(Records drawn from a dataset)
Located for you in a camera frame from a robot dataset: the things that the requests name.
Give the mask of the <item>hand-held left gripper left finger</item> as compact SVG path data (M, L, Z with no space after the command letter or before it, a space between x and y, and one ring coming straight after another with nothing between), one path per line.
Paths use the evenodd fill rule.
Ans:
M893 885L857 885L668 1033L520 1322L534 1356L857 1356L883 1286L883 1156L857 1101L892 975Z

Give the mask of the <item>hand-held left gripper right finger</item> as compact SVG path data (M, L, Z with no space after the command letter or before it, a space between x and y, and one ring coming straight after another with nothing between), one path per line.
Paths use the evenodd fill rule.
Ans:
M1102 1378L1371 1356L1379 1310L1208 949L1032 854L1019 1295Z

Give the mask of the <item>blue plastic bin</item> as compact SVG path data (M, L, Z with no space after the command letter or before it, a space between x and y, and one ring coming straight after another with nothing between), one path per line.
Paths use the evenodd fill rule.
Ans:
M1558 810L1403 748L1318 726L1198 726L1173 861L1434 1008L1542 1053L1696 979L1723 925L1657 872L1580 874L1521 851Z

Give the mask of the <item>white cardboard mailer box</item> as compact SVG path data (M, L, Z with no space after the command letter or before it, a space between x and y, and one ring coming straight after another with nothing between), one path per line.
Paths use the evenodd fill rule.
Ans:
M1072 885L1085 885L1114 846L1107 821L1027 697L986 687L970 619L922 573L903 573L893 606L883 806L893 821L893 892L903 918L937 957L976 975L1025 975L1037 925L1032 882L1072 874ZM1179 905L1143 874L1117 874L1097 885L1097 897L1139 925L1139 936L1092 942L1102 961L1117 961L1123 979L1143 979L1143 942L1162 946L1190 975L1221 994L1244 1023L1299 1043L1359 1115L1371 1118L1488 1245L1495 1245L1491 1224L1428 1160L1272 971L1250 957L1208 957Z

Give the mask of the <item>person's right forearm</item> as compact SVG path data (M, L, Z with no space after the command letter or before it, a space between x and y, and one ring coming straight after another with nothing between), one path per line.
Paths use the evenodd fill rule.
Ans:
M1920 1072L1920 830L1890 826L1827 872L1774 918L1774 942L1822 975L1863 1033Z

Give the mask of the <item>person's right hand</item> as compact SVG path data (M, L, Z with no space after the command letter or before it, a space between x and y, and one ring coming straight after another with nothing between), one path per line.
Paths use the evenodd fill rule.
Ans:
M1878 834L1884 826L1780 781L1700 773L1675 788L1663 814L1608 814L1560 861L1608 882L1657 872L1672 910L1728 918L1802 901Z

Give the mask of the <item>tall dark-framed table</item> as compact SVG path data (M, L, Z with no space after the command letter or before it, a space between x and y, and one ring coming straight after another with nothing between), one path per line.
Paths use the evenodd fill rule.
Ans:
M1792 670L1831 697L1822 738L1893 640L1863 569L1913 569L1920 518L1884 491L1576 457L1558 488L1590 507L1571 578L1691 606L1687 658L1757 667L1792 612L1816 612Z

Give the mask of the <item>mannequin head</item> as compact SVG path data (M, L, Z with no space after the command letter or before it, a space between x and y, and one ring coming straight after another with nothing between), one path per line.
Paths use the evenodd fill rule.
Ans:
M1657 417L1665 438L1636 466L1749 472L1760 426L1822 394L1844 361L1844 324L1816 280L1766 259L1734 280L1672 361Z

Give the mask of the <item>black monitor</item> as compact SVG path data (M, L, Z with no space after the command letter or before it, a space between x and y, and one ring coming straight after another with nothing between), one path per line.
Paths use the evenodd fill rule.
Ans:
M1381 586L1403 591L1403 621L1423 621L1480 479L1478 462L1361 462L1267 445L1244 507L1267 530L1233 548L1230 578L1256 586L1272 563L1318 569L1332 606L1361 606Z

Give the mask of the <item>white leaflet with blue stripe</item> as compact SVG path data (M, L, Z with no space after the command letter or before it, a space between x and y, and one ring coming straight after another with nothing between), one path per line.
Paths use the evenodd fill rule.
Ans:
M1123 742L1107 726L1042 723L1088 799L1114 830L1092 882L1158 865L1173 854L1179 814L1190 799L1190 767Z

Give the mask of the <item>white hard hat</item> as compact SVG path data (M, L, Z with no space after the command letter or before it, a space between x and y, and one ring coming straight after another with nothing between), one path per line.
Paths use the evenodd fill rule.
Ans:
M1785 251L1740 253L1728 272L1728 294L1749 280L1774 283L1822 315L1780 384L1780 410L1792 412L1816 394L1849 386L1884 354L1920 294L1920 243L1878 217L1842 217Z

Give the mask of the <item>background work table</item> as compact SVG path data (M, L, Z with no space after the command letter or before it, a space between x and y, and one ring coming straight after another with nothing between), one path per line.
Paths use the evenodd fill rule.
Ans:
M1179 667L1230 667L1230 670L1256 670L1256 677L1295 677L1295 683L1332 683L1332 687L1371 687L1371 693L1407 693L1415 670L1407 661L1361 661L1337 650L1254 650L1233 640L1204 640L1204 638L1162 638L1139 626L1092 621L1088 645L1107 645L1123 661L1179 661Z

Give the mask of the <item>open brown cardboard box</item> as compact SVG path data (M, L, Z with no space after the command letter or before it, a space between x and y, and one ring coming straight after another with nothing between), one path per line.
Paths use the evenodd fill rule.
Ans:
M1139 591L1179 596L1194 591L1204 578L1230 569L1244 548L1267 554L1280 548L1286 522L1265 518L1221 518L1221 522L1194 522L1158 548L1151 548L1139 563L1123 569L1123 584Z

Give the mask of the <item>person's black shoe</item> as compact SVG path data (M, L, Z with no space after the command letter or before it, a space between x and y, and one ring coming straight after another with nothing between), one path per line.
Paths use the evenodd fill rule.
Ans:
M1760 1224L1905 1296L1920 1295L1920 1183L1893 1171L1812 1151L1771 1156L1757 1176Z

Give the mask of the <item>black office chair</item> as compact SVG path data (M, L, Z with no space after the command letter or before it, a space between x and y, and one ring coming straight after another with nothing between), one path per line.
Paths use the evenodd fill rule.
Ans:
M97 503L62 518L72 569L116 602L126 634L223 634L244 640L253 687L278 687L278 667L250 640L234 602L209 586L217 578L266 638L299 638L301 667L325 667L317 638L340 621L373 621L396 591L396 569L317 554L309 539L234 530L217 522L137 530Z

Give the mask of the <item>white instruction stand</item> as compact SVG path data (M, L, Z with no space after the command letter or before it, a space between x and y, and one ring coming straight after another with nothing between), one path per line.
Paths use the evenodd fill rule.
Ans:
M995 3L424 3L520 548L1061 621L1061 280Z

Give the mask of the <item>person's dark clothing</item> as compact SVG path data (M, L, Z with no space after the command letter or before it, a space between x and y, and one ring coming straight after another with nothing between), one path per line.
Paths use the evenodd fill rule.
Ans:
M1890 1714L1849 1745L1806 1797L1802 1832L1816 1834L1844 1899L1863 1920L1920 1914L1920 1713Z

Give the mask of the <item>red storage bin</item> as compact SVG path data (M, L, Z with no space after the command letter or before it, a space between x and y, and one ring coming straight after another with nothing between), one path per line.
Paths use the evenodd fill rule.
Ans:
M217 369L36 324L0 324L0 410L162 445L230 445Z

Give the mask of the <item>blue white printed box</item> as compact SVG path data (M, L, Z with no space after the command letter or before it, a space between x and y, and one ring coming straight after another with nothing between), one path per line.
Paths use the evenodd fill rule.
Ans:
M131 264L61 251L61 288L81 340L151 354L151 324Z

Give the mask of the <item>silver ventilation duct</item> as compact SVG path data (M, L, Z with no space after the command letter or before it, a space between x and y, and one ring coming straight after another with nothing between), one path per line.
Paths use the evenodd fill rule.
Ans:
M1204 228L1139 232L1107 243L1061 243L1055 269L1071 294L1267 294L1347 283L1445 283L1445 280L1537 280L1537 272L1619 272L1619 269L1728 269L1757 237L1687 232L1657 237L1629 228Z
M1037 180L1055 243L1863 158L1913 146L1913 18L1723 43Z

* _PROBLEM DESCRIPTION_:
Whenever the string "right" shows up in a line of the records, copy that line.

* _THE ANSWER_:
Give the mask of the <item>hand-held left gripper right finger</item> as compact SVG path data (M, L, Z with no space after the command letter or before it, a space between x and y, and one ring coming straight after another with nothing between), one path per line.
Give the mask of the <item>person's right forearm</item> as compact SVG path data (M, L, Z with no space after the command letter or before it, a space between x and y, and one ring coming straight after another with nothing between), one path per line.
Give the mask of the <item>person's right hand</item> as compact SVG path data (M, L, Z with no space after the command letter or before it, a space between x and y, and one ring coming straight after another with nothing between), one path per line.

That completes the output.